Your answer must be every line below, repeated exactly.

◆ ◆ ◆ ◆ ◆ ◆ ◆

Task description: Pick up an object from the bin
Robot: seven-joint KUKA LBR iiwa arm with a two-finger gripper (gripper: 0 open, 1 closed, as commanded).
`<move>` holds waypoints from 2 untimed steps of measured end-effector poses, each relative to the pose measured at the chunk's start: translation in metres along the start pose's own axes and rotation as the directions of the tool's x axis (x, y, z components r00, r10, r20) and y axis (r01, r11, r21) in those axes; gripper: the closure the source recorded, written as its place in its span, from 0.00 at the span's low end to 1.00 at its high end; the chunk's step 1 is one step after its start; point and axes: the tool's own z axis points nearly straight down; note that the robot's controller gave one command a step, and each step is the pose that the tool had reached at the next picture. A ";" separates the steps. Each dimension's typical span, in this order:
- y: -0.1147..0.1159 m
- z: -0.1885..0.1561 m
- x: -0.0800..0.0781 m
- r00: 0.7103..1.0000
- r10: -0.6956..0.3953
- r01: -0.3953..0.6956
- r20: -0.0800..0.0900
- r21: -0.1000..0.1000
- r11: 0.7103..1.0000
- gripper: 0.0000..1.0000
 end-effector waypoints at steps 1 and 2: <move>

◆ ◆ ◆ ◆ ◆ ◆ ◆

■ **Finished task**
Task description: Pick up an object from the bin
Robot: seven-joint KUKA LBR iiwa arm with a two-finger gripper (gripper: 0 open, 1 closed, as commanded).
`<move>` holds waypoints from 2 untimed steps of measured end-effector poses, each relative to the pose measured at the chunk's start: translation in metres along the start pose's own axes and rotation as the directions of the tool's x axis (x, y, z components r00, r10, r20) and y axis (r01, r11, r21) in those axes; gripper: the closure the source recorded, written as its place in its span, from 0.00 at the span's low end to 1.00 at its high end; the chunk's step 1 is one step after its start; point and axes: the tool's own z axis points nearly straight down; note that the robot's controller gave one command a step, and each step is the pose that the tool had reached at the next picture. A ";" separates the steps. Each dimension's typical span, in this order:
- y: -0.1147..0.1159 m
- z: -0.1885..0.1561 m
- x: -0.0800..0.0781 m
- r00: 0.7103..1.0000
- r10: -0.6956..0.3953
- r01: -0.3953..0.6956
- r20: -0.0800..0.0900
- r21: -0.1000..0.1000
- r11: 0.7103..1.0000
- gripper: 0.0000..1.0000
 end-effector waypoints at steps 1 and 2: <move>

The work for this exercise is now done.